Repeat all of the data precisely.

- Supplied material -
[Start of section]
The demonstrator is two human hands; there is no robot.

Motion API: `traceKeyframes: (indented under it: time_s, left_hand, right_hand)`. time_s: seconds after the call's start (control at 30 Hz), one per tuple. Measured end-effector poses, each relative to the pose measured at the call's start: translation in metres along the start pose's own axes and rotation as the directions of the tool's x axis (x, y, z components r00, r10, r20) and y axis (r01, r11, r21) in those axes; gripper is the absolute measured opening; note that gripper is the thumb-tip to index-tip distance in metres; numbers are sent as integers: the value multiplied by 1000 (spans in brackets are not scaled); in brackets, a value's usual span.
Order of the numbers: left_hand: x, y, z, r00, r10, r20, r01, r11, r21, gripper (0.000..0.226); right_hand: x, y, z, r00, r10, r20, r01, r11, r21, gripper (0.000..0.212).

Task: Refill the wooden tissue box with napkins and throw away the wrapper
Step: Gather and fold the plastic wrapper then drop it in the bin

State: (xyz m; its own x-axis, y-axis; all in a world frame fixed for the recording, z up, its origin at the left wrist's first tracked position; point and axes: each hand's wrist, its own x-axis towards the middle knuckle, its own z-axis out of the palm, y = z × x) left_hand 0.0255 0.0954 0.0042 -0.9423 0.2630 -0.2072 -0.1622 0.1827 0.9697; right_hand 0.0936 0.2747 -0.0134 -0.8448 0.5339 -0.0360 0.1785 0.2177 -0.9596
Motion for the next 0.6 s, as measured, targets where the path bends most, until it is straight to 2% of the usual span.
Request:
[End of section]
- Reply to the task -
The demonstrator is two human hands; there is no robot.

Motion API: `traceKeyframes: (indented under it: time_s, left_hand, right_hand)`. time_s: seconds after the call's start (control at 30 Hz), one per tuple. Measured end-effector poses, each relative to the pose measured at the call's start: translation in metres along the start pose's own axes and rotation as the directions of the tool's x axis (x, y, z components r00, r10, r20) and y axis (r01, r11, r21) in those axes; gripper is the absolute measured opening; note that gripper is the thumb-tip to index-tip distance in metres; numbers are sent as integers: the value multiplied by 1000 (spans in brackets are not scaled); in brackets, a value's usual span.
Order of the numbers: left_hand: x, y, z, r00, r10, r20, r01, r11, r21, gripper (0.000..0.226); right_hand: x, y, z, r00, r10, r20, r01, r11, r21, gripper (0.000..0.212).

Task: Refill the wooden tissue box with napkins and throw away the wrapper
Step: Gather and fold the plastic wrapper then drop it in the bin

State: (xyz m; its own x-axis, y-axis; all in a world frame fixed for the recording, z up, its origin at the left wrist's first tracked position; point and axes: each hand's wrist, its own x-axis towards the middle knuckle, its own z-axis out of the palm, y = z × x) left_hand 0.0255 0.0954 0.0042 -0.9423 0.2630 -0.2072 -0.1622 0.1827 0.9697; right_hand 0.0936 0.2747 -0.0134 -0.8448 0.5339 -0.0360 0.1785 0.2177 -0.9596
Motion for the next 0.6 s, as measured, targets where the path bends most, until it is straight to 2% of the usual span.
Request:

With that, the exercise is finished.